I baked a lot during the New Year holiday, but I didn't do any video because I was always busy preparing them since there were always people waiting to eat them! Haha. I enjoy baking, especially during the holidays when all the family members return home, making treats that my family wants to eat. Anyway, I haven't really gotten to the point of the dessert I'm sharing today, haha. But I think people who enjoy baking probably experience the same joy during that time, right?
The dessert I'm sharing today is an easy recipe that's surprisingly delicious! It's a pound cake with lots of dried cranberries and cream cheese, so both of the flavors are incredibly prominent.
The method for this cake is similar to a regular pound cake, but the difference is that I divide the egg whites and sugar to make meringue, which adds a lighter texture to the cake. If you can wait, I recommend letting this cake sit overnight before eating; the texture will be even moister than when it's freshly baked.
Cranberry Cream cheese cake
17.7 x 8.6 x 6 cm cake
70 g ........................ Cake flour
1/8 tsp .................... Baking powder
70 g ........................ Unsalted butter
70 g ........................ Cream cheese
1/4 tsp .................... Salt
1/2 tsp .................... Vanilla extract
40 g ........................ Granulated sugar (A)
2 ............................. Egg yolks
2 ............................. Egg whites
20 g ........................ Granulated sugar (B)

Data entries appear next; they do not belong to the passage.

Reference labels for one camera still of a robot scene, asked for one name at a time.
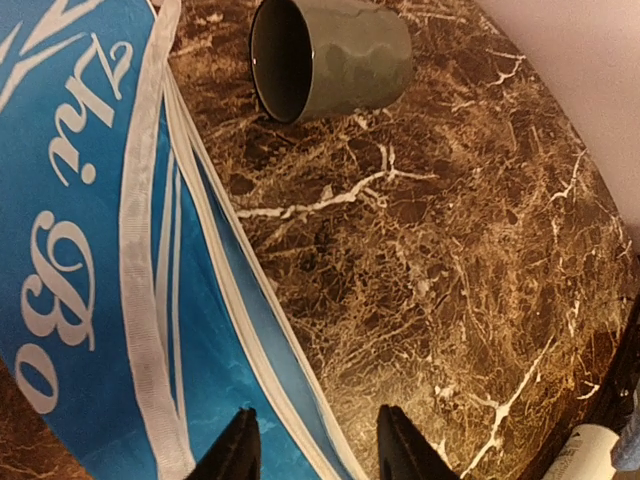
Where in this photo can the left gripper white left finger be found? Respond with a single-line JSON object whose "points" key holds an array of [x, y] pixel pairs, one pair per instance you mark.
{"points": [[236, 453]]}

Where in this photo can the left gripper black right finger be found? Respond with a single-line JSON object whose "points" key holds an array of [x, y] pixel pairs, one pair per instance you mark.
{"points": [[403, 451]]}

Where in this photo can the blue racket cover bag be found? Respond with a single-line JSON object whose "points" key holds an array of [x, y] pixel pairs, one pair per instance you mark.
{"points": [[135, 317]]}

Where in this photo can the white shuttlecock tube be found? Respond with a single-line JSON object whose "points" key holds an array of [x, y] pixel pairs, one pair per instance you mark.
{"points": [[586, 455]]}

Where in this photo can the grey tube cap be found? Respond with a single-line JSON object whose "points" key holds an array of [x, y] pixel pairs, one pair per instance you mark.
{"points": [[313, 59]]}

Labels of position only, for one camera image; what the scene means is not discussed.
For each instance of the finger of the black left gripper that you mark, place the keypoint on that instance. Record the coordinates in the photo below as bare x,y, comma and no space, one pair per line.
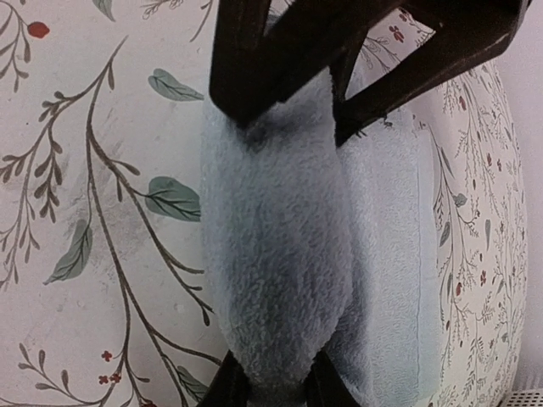
466,34
255,65

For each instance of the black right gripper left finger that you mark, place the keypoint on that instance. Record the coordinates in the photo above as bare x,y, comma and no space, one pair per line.
229,387

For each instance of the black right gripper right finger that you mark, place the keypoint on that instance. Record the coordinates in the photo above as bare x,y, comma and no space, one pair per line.
324,387

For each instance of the light blue terry towel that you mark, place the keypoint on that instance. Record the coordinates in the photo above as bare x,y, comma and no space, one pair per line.
310,246

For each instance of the floral table cover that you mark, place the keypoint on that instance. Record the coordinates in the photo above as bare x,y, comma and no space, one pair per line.
104,298

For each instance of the white perforated plastic basket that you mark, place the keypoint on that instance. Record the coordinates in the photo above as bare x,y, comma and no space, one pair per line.
525,398

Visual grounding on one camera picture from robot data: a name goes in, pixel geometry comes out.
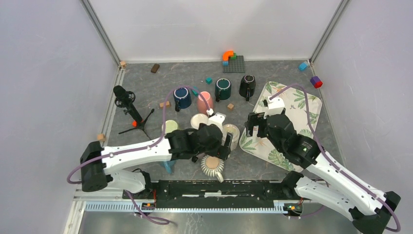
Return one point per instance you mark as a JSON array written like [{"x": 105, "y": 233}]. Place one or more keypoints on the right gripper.
[{"x": 255, "y": 119}]

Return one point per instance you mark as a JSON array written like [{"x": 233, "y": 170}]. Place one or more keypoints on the light blue block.
[{"x": 303, "y": 66}]

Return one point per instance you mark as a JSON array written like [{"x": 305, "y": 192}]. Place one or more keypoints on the orange curved lego piece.
[{"x": 227, "y": 55}]

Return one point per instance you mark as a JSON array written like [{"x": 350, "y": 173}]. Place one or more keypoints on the wooden cube by rail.
[{"x": 101, "y": 137}]

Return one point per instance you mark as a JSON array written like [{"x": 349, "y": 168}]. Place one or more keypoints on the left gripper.
[{"x": 221, "y": 151}]

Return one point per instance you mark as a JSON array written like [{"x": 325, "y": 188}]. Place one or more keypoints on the navy blue mug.
[{"x": 182, "y": 98}]

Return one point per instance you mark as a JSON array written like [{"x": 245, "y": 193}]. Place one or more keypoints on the brown block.
[{"x": 155, "y": 68}]

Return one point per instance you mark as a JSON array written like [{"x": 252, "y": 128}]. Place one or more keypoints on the purple and red block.
[{"x": 316, "y": 82}]

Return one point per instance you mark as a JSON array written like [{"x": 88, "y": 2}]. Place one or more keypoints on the grey lego baseplate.
[{"x": 235, "y": 66}]

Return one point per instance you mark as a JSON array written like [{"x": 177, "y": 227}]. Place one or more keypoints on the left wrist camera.
[{"x": 215, "y": 118}]

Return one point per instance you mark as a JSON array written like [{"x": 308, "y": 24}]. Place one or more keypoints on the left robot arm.
[{"x": 106, "y": 166}]

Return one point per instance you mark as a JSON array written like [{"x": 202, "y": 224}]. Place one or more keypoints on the floral leaf tray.
[{"x": 294, "y": 102}]

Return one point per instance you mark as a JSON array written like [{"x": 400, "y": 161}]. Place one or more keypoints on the cream white mug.
[{"x": 198, "y": 119}]

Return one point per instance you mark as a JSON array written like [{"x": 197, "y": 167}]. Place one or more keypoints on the teal cube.
[{"x": 209, "y": 80}]

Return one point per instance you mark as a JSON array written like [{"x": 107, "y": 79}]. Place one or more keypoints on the teal block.
[{"x": 195, "y": 93}]

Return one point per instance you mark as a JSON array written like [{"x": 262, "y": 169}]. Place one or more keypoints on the dark green mug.
[{"x": 222, "y": 89}]

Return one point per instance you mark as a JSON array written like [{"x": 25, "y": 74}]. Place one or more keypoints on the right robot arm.
[{"x": 370, "y": 210}]

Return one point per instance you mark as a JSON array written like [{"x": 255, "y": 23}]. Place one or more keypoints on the light green mug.
[{"x": 170, "y": 126}]

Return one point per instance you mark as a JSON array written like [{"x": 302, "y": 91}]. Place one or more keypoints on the light blue mug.
[{"x": 168, "y": 165}]

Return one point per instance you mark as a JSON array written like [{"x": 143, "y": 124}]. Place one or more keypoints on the wooden block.
[{"x": 164, "y": 104}]

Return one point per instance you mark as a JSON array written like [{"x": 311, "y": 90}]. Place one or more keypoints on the white floral mug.
[{"x": 230, "y": 128}]

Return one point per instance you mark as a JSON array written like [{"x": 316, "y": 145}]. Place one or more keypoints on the white ribbed mug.
[{"x": 213, "y": 167}]

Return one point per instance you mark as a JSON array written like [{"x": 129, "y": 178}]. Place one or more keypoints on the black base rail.
[{"x": 213, "y": 194}]

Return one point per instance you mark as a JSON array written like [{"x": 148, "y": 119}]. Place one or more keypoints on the black mug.
[{"x": 247, "y": 86}]

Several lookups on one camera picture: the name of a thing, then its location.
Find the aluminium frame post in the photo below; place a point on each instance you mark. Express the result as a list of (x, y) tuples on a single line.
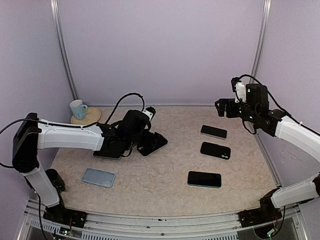
[(261, 37), (54, 5)]

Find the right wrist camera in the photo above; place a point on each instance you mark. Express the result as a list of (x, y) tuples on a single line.
[(239, 88)]

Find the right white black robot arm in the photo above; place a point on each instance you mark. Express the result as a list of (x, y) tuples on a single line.
[(251, 104)]

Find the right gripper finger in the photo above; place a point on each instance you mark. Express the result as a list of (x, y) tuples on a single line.
[(221, 110), (221, 102)]

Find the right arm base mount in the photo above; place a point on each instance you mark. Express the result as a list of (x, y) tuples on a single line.
[(265, 213)]

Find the left aluminium frame post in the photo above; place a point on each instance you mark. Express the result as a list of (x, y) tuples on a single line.
[(54, 5)]

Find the light blue phone case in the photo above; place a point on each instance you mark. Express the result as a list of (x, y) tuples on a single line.
[(98, 177)]

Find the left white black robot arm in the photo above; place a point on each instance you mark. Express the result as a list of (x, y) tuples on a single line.
[(109, 141)]

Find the right aluminium frame post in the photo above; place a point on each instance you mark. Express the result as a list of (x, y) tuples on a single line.
[(261, 37)]

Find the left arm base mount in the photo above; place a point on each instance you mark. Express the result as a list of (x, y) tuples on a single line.
[(65, 216)]

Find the front aluminium rail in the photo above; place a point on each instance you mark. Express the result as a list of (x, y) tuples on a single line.
[(109, 226)]

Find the black phone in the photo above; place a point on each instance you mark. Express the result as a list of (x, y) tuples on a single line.
[(204, 179), (214, 131), (107, 154)]

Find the beige round plate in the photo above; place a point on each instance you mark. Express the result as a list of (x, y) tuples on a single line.
[(93, 115)]

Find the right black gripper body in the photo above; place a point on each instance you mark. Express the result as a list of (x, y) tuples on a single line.
[(232, 112)]

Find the light blue mug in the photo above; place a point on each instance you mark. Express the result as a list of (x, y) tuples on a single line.
[(79, 109)]

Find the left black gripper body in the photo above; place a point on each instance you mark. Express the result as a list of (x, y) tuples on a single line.
[(132, 143)]

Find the black cylinder cup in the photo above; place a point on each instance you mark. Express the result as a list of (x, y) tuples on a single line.
[(56, 180)]

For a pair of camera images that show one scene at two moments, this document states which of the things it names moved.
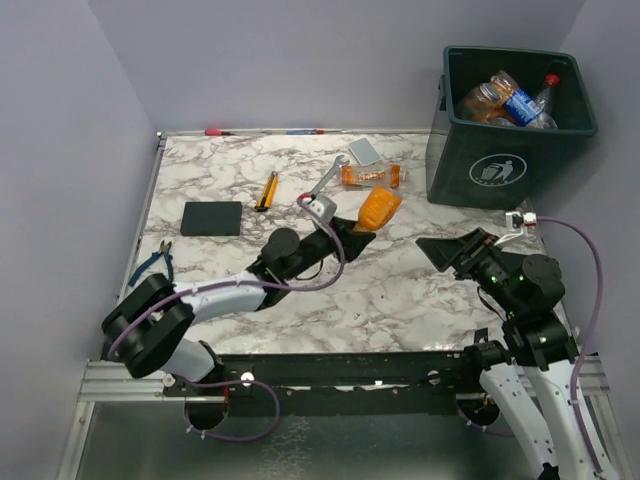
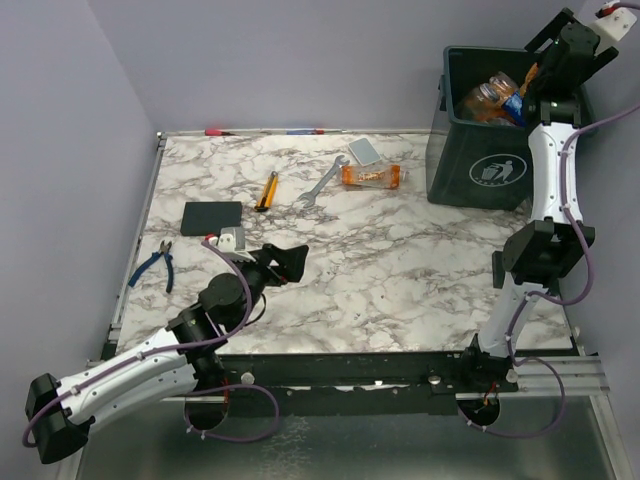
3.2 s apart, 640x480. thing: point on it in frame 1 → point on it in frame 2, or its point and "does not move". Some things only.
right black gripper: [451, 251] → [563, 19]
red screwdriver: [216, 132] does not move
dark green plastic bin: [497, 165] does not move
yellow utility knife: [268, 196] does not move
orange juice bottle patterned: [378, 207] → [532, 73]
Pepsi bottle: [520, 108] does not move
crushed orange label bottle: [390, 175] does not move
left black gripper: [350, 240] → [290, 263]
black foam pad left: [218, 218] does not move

7-8 pieces ............... Dried cranberries for topping
Before baking, preheat the oven to180℃.
Line the 17.7 x 8.6 x 6 cm loaf pan with baking paper.
Sift the cake flour and baking powder together and set it aside.
Put the butter, cream cheese, salt, and vanilla extract into a bowl. Beat to combine. Pour the sugar (A) into the bowl and beat to combine.
Put the egg yolks into the bowl.
Beat to combine. Set the mixture aside while making a meringue.
Beat the egg whites until foamy. Add the granulated sugar (B) gradually.
Add 1/3 of the meringue into the egg yolk bowl. Mix with the whisk until fully combined.
Pour half of the sifted cake flour into the bowl and fold to combine.
Put the dried cranberries into the bowl and fold to combine.
Pour the rest of the sifted cake flour into the bowl.
Fold to combine.
Put the batter into the prepared pan, level the top, and place the dried cranberries on top of the cake. Tap to remove the air bubbles.
Bake in the180℃ preheated oven for 40 minutes.
Remove from the oven. Tap the pan on the table.
Let it cool in the pan for 10 minutes.